• _REQUIRED WORK_
Retype the data below, every word of it, exactly.
(Beginning of DATASET EXTRACT)
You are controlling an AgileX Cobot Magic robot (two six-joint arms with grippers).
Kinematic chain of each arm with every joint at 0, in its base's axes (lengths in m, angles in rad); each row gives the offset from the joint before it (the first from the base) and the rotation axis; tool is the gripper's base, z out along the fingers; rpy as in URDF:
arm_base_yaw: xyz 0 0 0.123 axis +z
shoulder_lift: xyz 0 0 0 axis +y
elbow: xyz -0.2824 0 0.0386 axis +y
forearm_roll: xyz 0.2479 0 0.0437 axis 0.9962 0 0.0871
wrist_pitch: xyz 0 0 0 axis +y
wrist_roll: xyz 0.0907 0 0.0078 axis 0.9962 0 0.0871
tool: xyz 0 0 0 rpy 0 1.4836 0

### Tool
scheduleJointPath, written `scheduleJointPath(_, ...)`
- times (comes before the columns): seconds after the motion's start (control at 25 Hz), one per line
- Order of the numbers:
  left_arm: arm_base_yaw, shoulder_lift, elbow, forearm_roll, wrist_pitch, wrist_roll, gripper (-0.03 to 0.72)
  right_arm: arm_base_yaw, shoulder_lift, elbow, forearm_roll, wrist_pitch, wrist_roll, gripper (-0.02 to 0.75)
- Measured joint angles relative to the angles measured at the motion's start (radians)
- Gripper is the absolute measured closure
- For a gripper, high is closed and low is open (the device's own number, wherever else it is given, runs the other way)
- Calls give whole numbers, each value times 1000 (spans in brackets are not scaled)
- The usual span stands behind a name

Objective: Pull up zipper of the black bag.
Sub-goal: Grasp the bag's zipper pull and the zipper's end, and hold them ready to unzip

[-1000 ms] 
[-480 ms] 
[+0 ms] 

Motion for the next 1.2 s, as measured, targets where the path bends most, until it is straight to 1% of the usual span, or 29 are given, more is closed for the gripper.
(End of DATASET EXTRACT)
• _ANSWER TO THIS TASK_
You are controlling an AgileX Cobot Magic robot (two six-joint arms with grippers).
Kinematic chain of each arm with every joint at 0, in its base's axes (lengths in m, angles in rad); each row gives the offset from the joint before it (the first from the base) and the rotation axis; tool is the gripper's base, z out along the fingers; rpy as in URDF:
arm_base_yaw: xyz 0 0 0.123 axis +z
shoulder_lift: xyz 0 0 0 axis +y
elbow: xyz -0.2824 0 0.0386 axis +y
forearm_roll: xyz 0.2479 0 0.0437 axis 0.9962 0 0.0871
wrist_pitch: xyz 0 0 0 axis +y
wrist_roll: xyz 0.0907 0 0.0078 axis 0.9962 0 0.0871
tool: xyz 0 0 0 rpy 0 1.4836 0

### Tool
scheduleJointPath, written `scheduleJointPath(_, ...)`
- times (comes before the columns): seconds after the motion's start (control at 25 Hz), one per line
- Order of the numbers:
  left_arm: arm_base_yaw, shoulder_lift, elbow, forearm_roll, wrist_pitch, wrist_roll, gripper (-0.03 to 0.72)
  right_arm: arm_base_yaw, shoulder_lift, elbow, forearm_roll, wrist_pitch, wrist_roll, gripper (-0.02 to 0.75)
- Measured joint angles relative to the angles measured at the motion's start (radians)
- Gripper is the absolute measured closure
- For a gripper, high is closed and low is open (the device's own number, wherever else it is given, runs the other way)
- Calls give whole numbers, each value times 1000 (spans in brackets are not scaled)
- The usual span stands behind a name

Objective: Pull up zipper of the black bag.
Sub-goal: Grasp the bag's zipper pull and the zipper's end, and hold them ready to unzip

[-1000 ms] 
[-480 ms] 
[+0 ms] 

Motion for the next 1.2 s, as measured, targets where the path bends most, until it is straight to 1% of the usual span, or 29 are given, more is closed for the gripper.

That is the complete output.